Applying Distortion Symmetries to the Calculation of Minimum Energy Pathways in Ferroelectric Switching

The nudged elastic band method is a commonly used algorithm to determine the minimum energy path between the initial and final state of a kinetic process. However, these calculated pathways are critically dependent on the choice of the initial path, necessitating many trials with different starting points in order to obtain accurate minimum energy pathway predictions. Most commonly, these have been produced by applying perturbations to individual structures along the initial path.

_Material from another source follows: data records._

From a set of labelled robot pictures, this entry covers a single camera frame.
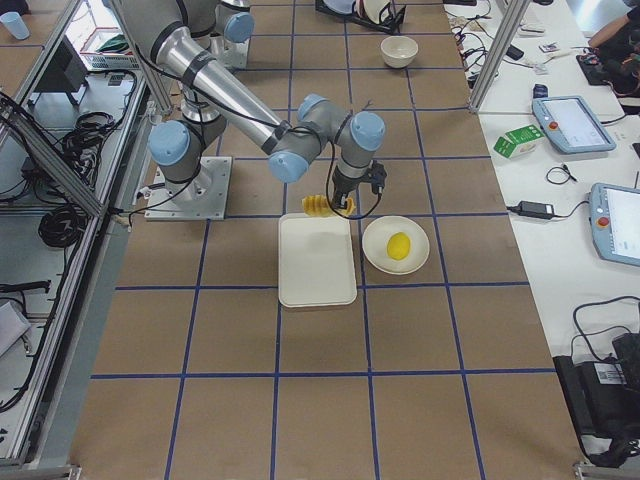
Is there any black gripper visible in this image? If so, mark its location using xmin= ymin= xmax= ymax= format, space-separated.
xmin=331 ymin=160 xmax=387 ymax=211

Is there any sliced yellow bread loaf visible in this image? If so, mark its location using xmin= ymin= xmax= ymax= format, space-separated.
xmin=302 ymin=195 xmax=355 ymax=217

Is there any blue plate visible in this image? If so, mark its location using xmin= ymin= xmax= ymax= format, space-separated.
xmin=323 ymin=0 xmax=354 ymax=15

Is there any cream plate with lemon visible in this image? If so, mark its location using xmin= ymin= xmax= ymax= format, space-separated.
xmin=362 ymin=216 xmax=430 ymax=275

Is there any cream plate in rack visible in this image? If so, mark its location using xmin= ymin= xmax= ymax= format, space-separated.
xmin=357 ymin=0 xmax=392 ymax=25

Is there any cream rectangular tray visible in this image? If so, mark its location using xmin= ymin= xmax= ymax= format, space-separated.
xmin=278 ymin=214 xmax=357 ymax=308

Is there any yellow lemon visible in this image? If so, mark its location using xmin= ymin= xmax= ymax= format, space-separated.
xmin=386 ymin=232 xmax=411 ymax=261

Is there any cream bowl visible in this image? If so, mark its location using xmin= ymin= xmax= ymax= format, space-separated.
xmin=380 ymin=36 xmax=419 ymax=69

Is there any black power adapter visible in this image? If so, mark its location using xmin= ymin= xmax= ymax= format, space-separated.
xmin=515 ymin=201 xmax=555 ymax=220

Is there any green white box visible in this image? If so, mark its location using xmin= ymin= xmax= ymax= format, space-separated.
xmin=493 ymin=124 xmax=544 ymax=159

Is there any black dish rack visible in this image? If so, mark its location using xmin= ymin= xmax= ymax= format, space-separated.
xmin=314 ymin=0 xmax=406 ymax=35

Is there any blue teach pendant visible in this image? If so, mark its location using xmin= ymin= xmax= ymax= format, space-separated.
xmin=531 ymin=96 xmax=616 ymax=154
xmin=589 ymin=183 xmax=639 ymax=266

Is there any blue plastic cup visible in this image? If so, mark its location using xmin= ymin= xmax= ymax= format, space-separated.
xmin=0 ymin=11 xmax=30 ymax=40

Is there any aluminium frame post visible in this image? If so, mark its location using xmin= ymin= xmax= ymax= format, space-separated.
xmin=469 ymin=0 xmax=530 ymax=113

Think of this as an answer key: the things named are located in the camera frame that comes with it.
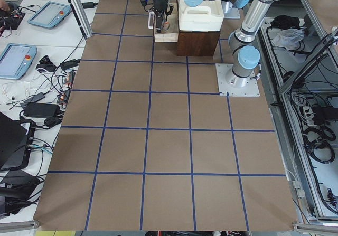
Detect crumpled white cloth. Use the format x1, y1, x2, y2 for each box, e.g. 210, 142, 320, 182
271, 29, 304, 50

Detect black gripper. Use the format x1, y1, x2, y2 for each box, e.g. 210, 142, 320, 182
153, 0, 169, 33

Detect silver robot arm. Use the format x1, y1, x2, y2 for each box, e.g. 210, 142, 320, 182
184, 0, 278, 88

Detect blue teach pendant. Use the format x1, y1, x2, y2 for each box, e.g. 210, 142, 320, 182
1, 43, 37, 80
28, 1, 71, 29

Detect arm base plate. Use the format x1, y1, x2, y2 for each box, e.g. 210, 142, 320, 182
221, 1, 240, 20
215, 63, 260, 97

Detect upper blue teach pendant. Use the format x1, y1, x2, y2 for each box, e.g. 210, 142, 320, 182
28, 1, 71, 29

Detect black cable bundle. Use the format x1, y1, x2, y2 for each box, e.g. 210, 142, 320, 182
302, 126, 336, 165

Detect grey orange scissors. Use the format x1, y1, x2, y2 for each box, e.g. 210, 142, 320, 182
161, 21, 170, 33

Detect white plastic tray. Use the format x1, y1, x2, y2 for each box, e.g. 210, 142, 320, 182
178, 0, 224, 32

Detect black power brick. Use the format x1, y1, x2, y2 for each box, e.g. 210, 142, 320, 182
23, 102, 60, 118

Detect light wooden open drawer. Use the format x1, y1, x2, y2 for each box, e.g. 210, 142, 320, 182
153, 3, 179, 43

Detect black monitor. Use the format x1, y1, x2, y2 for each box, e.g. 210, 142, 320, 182
1, 114, 36, 172

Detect aluminium frame post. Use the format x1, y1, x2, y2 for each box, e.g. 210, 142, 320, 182
67, 0, 92, 39

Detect white drawer handle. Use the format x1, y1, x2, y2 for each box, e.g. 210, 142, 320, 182
147, 11, 155, 30

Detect lower blue teach pendant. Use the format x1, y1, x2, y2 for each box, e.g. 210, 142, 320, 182
1, 43, 37, 80

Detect dark brown wooden cabinet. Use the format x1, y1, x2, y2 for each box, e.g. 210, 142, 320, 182
177, 30, 221, 56

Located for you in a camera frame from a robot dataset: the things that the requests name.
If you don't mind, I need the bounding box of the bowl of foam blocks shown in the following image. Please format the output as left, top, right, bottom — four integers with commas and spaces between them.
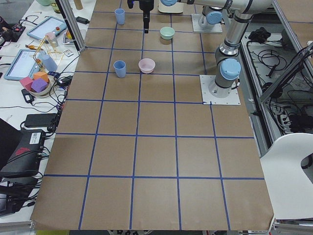
20, 71, 52, 98

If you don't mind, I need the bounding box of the pink bowl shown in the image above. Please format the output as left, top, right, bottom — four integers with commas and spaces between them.
138, 58, 156, 74

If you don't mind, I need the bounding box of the blue framed tablet upper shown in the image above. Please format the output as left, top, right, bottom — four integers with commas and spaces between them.
26, 16, 67, 40

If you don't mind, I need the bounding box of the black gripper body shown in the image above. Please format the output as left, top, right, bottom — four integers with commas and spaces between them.
127, 0, 154, 11

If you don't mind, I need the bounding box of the green bowl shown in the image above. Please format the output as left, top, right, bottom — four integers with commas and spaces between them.
160, 26, 175, 40

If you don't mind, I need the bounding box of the light blue cup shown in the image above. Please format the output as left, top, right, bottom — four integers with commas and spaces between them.
114, 8, 125, 25
113, 60, 126, 78

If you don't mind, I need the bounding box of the aluminium frame post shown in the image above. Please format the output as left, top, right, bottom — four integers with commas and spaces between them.
56, 0, 86, 52

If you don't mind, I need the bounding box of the black power adapter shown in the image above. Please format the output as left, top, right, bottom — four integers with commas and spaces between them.
24, 113, 56, 128

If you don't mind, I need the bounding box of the blue framed tablet lower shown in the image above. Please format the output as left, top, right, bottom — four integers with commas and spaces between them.
4, 49, 40, 81

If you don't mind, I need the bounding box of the blue framed tablet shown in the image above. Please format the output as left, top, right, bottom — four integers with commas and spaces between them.
26, 16, 67, 40
4, 49, 40, 81

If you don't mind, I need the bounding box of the white chair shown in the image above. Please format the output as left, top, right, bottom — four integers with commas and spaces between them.
261, 133, 313, 220

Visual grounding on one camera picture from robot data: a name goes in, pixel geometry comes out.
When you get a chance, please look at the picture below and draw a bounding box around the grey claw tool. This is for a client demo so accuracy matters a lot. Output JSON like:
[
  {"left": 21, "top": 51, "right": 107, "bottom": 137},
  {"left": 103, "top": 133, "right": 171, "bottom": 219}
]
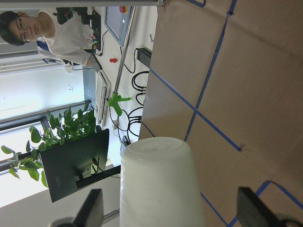
[{"left": 108, "top": 6, "right": 136, "bottom": 116}]

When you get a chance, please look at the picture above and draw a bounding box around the black power adapter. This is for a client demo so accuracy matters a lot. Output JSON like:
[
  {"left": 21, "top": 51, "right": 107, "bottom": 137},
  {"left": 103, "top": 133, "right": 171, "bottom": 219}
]
[{"left": 136, "top": 48, "right": 152, "bottom": 68}]

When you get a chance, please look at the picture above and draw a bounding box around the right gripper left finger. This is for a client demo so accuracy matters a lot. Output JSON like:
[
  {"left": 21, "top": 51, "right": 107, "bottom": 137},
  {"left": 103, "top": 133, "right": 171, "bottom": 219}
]
[{"left": 73, "top": 189, "right": 104, "bottom": 227}]

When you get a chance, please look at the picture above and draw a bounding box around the black computer monitor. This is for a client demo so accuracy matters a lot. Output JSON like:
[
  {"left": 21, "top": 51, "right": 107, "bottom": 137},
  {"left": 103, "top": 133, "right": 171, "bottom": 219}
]
[{"left": 40, "top": 129, "right": 110, "bottom": 202}]

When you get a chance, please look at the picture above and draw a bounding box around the white keyboard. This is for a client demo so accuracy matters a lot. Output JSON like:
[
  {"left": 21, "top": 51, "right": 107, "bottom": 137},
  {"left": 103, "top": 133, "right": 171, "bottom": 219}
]
[{"left": 94, "top": 70, "right": 111, "bottom": 127}]

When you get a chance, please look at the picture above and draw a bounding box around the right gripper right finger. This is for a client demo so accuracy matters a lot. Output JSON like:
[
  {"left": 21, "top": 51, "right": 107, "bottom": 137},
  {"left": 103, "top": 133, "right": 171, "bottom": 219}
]
[{"left": 237, "top": 187, "right": 278, "bottom": 227}]

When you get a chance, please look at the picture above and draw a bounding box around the teach pendant tablet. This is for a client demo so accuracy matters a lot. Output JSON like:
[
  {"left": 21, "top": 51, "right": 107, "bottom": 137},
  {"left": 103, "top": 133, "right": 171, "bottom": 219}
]
[{"left": 104, "top": 6, "right": 133, "bottom": 46}]

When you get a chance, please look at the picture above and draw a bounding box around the green potted plant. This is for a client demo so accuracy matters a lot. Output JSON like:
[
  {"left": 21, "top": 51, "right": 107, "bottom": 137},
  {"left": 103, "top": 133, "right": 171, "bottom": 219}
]
[{"left": 0, "top": 104, "right": 96, "bottom": 188}]

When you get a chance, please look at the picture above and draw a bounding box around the pale green plastic cup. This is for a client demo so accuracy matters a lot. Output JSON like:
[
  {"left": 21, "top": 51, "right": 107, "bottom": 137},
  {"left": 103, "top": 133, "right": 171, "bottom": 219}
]
[{"left": 119, "top": 137, "right": 206, "bottom": 227}]

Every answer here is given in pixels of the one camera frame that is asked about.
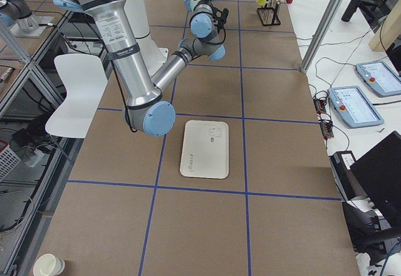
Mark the cream rabbit print tray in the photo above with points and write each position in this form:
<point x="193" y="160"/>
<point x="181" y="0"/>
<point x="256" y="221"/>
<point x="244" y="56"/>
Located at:
<point x="205" y="150"/>

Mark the paper coffee cup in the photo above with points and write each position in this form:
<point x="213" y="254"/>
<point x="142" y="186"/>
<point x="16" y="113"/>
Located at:
<point x="48" y="265"/>

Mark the black tall bottle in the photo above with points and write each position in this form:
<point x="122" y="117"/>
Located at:
<point x="350" y="10"/>

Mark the white plastic chair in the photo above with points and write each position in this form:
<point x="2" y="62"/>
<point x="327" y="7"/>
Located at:
<point x="85" y="81"/>

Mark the near blue teach pendant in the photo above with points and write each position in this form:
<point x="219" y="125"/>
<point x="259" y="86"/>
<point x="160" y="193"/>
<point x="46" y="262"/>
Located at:
<point x="354" y="108"/>

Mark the blue teach pendant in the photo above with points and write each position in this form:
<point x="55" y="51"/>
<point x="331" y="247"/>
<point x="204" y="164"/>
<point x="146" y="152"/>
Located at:
<point x="354" y="108"/>
<point x="380" y="78"/>

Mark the far blue teach pendant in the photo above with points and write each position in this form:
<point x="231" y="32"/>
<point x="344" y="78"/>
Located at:
<point x="380" y="78"/>

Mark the black laptop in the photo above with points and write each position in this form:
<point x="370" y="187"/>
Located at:
<point x="378" y="173"/>

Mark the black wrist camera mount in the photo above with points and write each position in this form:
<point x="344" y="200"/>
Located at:
<point x="220" y="16"/>

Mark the black wire cup rack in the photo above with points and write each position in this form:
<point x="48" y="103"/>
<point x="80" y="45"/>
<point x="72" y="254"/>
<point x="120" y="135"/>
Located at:
<point x="269" y="14"/>

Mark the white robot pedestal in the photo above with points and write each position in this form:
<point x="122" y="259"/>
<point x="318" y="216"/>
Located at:
<point x="154" y="57"/>

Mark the aluminium frame post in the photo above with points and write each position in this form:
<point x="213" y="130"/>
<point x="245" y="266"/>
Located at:
<point x="320" y="33"/>

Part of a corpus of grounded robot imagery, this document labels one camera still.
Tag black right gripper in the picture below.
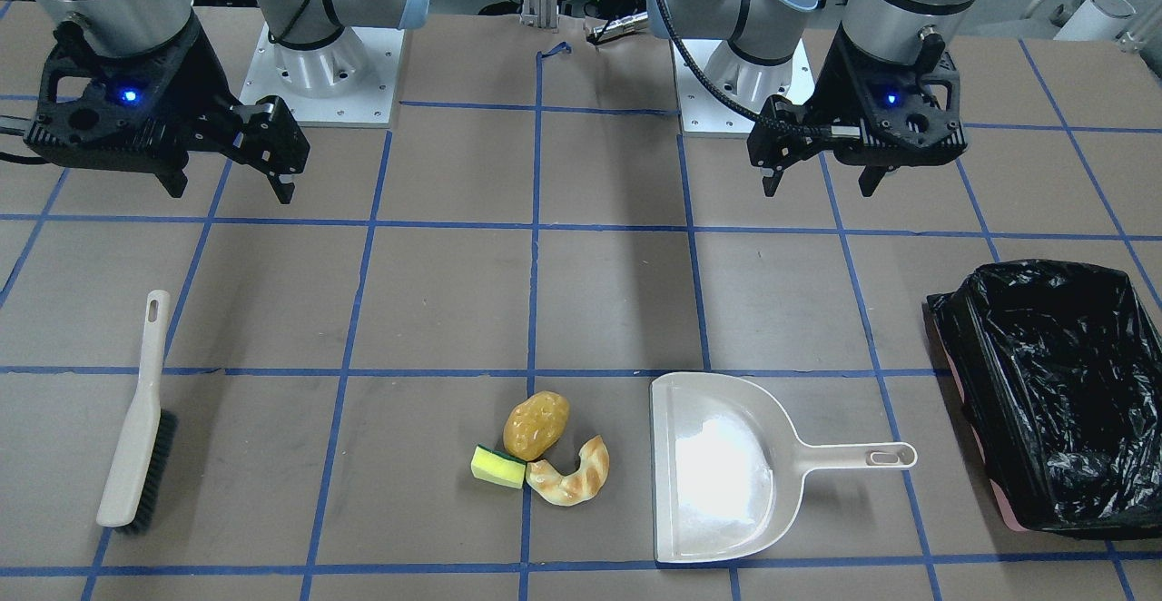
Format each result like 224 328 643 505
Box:
24 16 310 205

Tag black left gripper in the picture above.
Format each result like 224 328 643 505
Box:
747 34 970 196

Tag beige dustpan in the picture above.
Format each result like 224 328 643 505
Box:
650 372 918 565

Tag beige hand brush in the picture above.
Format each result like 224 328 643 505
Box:
96 289 178 535

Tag yellow potato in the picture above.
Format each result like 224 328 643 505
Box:
502 389 571 463

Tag yellow green sponge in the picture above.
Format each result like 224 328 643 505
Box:
469 444 528 489

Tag croissant bread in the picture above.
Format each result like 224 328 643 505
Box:
526 435 611 507

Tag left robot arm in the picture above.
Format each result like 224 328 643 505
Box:
648 0 976 196

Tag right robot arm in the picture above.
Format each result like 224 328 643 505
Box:
3 0 430 203

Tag black lined trash bin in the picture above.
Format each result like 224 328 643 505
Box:
926 262 1161 541

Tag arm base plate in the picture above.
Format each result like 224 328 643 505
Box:
674 40 815 139
238 26 408 129

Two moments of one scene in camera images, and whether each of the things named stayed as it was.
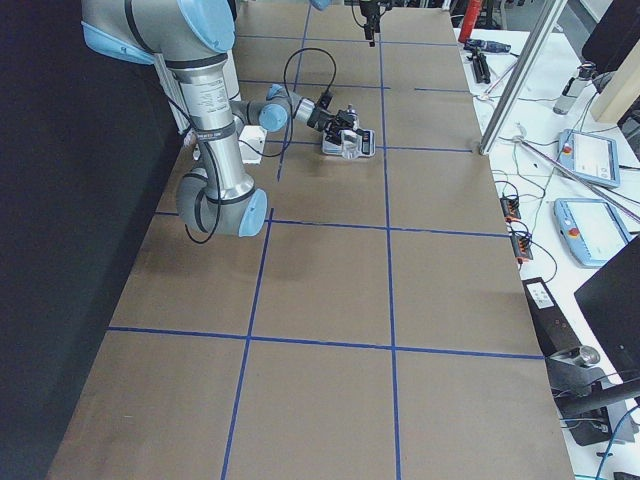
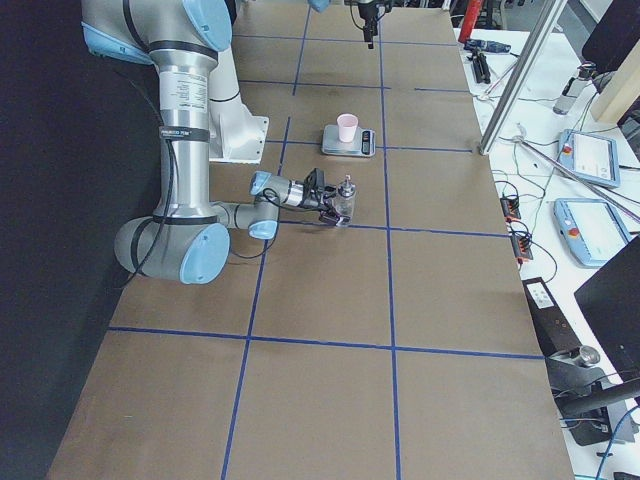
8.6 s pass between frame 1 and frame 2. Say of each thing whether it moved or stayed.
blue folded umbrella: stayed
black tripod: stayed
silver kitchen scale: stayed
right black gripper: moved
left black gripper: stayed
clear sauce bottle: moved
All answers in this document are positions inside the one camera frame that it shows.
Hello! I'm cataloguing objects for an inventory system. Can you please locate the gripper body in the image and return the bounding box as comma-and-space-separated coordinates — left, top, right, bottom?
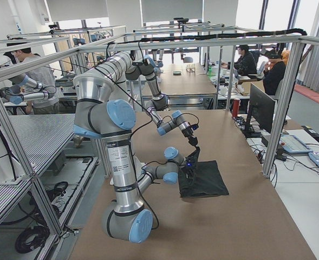
181, 124, 199, 147
180, 157, 197, 180

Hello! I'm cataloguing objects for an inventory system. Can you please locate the black t-shirt with logo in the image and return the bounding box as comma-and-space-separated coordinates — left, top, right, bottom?
178, 147, 229, 198

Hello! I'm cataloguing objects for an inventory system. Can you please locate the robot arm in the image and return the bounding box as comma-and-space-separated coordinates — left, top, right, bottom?
73, 51, 198, 243
93, 51, 198, 147

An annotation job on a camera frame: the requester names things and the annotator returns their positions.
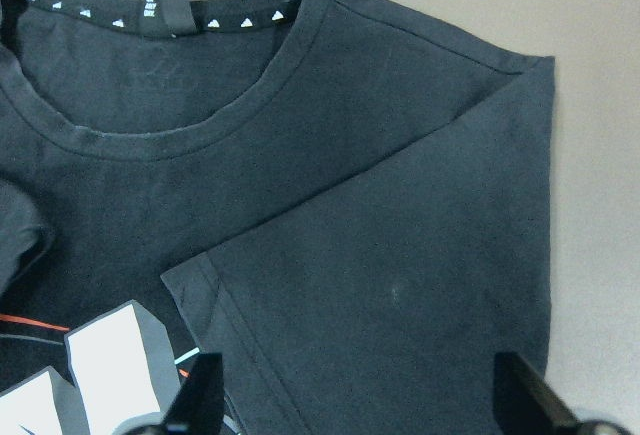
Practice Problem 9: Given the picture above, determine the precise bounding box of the black printed t-shirt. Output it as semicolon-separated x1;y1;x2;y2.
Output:
1;0;555;434

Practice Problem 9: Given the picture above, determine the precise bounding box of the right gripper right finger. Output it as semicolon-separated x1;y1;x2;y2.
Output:
493;352;581;435

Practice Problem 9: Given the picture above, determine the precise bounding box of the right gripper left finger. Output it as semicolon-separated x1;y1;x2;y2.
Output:
159;353;224;435

Recently, a better approach to the problem has been formulated by considering a path’s distortion symmetry group.[1] Using these, exploration of additional pathways is enabled through the generation of symmetry-adapted perturbations to the initial path. This new approach has been implemented into a Python module, and the open-source Quantum-ESPRESSO software package. It has then been used in the calculation of minimum energy pathways for bulk polarization switching and domain-wall motion in various ferroelectric materials including Ca₃Ti₂O₇, BiFeO₃, and LiNbO₃. The method not only successfully reproduces previously reported paths, but has also led to the discovery of hidden pathways that reveal a variety of notable physical phenomena.

[1] VanLeeuwen, B. K. & Gopalan, V. Nat. Comm. 6, 8818 (2015).